RAMA-BC also has Model Family Farms in which local farming families demonstrate improved techniques on their lands and host regular field days for their neighbors. These families were invited to take a fresh look at gender. Based on the initial gender assessment, the project decided to specifically incorporate gender transformation training into the Model Family Farms. The training focused on differentiating the issue of biological sex (determined at birth) and traditional gender roles, and how these cultural norms disadvantage women. Issues like gender-based violence were also tackled through drama and radio testimony, as being unacceptable in theory but widespread in practice.

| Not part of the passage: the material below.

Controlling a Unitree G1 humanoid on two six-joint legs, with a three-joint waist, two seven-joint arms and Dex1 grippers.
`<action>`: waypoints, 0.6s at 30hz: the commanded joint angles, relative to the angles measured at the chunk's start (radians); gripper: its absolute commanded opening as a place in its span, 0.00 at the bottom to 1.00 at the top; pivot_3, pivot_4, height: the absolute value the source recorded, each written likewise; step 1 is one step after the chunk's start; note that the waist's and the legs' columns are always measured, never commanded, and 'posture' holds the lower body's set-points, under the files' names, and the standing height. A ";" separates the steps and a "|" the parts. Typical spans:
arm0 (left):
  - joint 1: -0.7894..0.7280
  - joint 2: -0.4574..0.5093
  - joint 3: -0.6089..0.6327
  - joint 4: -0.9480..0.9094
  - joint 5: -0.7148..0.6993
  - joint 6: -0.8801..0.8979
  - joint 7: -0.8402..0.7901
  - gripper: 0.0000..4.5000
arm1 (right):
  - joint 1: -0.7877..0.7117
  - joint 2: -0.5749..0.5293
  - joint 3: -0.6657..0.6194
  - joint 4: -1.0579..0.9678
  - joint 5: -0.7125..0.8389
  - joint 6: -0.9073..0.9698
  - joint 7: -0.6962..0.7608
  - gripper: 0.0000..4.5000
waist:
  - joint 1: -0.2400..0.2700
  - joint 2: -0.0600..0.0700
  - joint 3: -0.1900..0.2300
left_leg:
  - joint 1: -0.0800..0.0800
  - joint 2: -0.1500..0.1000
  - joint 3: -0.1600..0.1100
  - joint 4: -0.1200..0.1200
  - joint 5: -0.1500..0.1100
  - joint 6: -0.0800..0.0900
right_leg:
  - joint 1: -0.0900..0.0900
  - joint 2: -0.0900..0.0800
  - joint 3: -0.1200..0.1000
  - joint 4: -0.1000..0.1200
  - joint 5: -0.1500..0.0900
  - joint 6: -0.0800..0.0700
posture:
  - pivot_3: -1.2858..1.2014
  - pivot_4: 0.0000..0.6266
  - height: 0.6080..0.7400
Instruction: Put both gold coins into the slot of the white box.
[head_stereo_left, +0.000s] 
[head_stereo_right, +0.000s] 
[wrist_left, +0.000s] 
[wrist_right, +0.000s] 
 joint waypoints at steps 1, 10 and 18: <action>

As part of its sustainability curriculum and its partnership with RAMA, in 2017 UniZambeze, an agricultural university in Mozambique launched a new program that gives students like a hands-on learning opportunity to practice improved farming practices on-campus demonstration plots. (Photo Credit: Ashley Peterson)
Still, full gender assessments aren’t the only ways to gather data and make gender-focused adjustments. Program staff saw farmers were adopting the new crops like pigeon pea and lablab as cover crops, with the goal of improving the soil and increasing nutrition for families. However, women said that they didn’t know how to cook pigeon pea and lablab, so their families weren’t consuming them. In response, RAMA-BC staff held cooking demonstrations with groups of women to show how to prepare the beans, including the lablab leaves as a vegetable, and the women had the opportunity to share ideas about preparing nutritious meals for their families. There also isn’t a strong market yet for dry pigeon pea and lab-lab beans, so the project taught women that these beans can be processed to make the popular fast-food fried bean fritters, called badjias, and sell as a value-added product. A cookbook with local recipes and a basic guide to balanced nutrition with available foods was also produced, as was a gender manual with practical exercises to challenge prevailing attitudes.
A female farmer who is learning about conservation agricultural practices in her community through the Resilient Agricultural Market Activities Beira Corridor USAID-funded Feed the Future project. (Photo Credit: Bobby Neptune)
Thinking about gender critically, integrating the collection of intentional gender data at the beginning of a project and reacting those insights can increase program impact and ensure that gender equity is not simply a goal but a well charted-out path.
Danielle Niedermaier is the Senior Manager for Monitoring, Evaluation & Learning at Land O’Lakes Venture37.